- [Your objective]
Going line by line through the data below, how many lines contain the word "camera"? Give only the number.

Excerpts from a dataset:
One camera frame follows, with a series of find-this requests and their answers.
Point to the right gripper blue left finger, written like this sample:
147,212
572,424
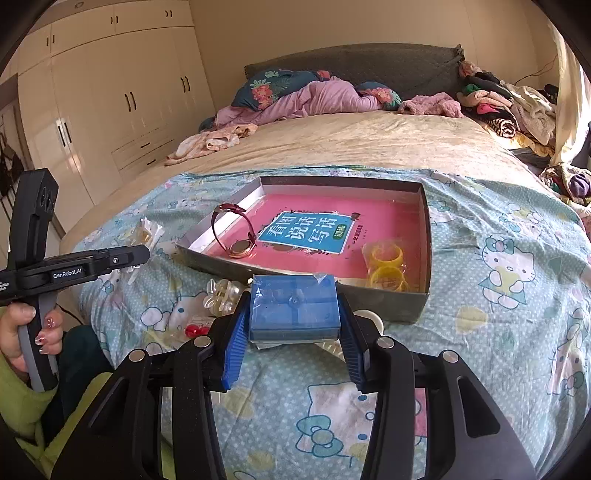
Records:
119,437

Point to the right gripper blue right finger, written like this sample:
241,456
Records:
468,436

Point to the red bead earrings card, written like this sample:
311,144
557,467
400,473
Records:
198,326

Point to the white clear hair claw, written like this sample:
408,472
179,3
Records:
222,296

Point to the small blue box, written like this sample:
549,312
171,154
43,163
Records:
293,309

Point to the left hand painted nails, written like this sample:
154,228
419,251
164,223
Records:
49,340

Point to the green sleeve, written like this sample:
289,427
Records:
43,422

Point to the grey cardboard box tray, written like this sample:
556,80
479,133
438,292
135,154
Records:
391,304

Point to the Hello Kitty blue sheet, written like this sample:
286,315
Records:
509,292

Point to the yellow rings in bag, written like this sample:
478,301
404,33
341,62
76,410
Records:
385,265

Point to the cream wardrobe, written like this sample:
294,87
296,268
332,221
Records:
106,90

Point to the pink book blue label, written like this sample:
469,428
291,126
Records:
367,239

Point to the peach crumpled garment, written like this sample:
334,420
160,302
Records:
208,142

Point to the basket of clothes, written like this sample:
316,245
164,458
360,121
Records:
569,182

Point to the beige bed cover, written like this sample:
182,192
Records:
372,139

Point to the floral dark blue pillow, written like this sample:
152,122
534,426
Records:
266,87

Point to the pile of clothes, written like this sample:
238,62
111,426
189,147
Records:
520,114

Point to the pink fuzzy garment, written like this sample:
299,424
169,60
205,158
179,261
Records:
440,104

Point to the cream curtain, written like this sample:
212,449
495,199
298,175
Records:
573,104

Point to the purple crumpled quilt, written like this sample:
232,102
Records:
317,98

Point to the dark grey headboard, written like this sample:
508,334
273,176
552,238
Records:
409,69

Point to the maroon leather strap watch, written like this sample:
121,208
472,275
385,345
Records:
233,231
--
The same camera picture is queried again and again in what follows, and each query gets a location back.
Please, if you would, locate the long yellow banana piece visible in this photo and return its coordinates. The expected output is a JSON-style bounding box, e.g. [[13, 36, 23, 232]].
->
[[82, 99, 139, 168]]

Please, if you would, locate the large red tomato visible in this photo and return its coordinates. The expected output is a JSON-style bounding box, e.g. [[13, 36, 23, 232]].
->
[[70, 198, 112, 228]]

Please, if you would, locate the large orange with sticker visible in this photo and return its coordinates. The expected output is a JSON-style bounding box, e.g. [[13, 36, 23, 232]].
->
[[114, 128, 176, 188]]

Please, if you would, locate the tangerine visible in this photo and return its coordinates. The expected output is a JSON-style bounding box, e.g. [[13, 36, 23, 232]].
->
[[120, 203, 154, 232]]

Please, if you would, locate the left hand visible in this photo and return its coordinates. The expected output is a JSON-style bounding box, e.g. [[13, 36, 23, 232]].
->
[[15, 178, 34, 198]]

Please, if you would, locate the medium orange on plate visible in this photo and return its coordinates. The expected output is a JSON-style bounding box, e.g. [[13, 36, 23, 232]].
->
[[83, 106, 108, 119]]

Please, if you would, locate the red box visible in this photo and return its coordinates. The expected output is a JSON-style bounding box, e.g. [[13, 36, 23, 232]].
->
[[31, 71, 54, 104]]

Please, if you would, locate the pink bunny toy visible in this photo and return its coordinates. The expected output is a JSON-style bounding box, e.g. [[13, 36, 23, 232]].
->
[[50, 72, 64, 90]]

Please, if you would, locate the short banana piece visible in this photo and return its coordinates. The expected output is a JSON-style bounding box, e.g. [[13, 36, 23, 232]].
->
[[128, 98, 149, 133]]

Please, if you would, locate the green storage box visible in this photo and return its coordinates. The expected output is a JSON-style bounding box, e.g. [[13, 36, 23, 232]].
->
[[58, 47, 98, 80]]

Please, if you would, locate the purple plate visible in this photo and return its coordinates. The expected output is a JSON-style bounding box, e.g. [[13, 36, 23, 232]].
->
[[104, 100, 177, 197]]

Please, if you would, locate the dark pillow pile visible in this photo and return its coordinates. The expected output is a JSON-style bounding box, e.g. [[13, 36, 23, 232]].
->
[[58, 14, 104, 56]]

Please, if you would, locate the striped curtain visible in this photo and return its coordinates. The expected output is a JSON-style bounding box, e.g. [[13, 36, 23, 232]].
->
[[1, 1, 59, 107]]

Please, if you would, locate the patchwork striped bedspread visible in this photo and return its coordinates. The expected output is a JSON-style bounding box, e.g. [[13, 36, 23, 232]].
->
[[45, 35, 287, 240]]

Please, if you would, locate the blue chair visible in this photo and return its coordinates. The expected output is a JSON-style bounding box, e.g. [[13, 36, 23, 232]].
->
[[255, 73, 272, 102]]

- [Response below]
2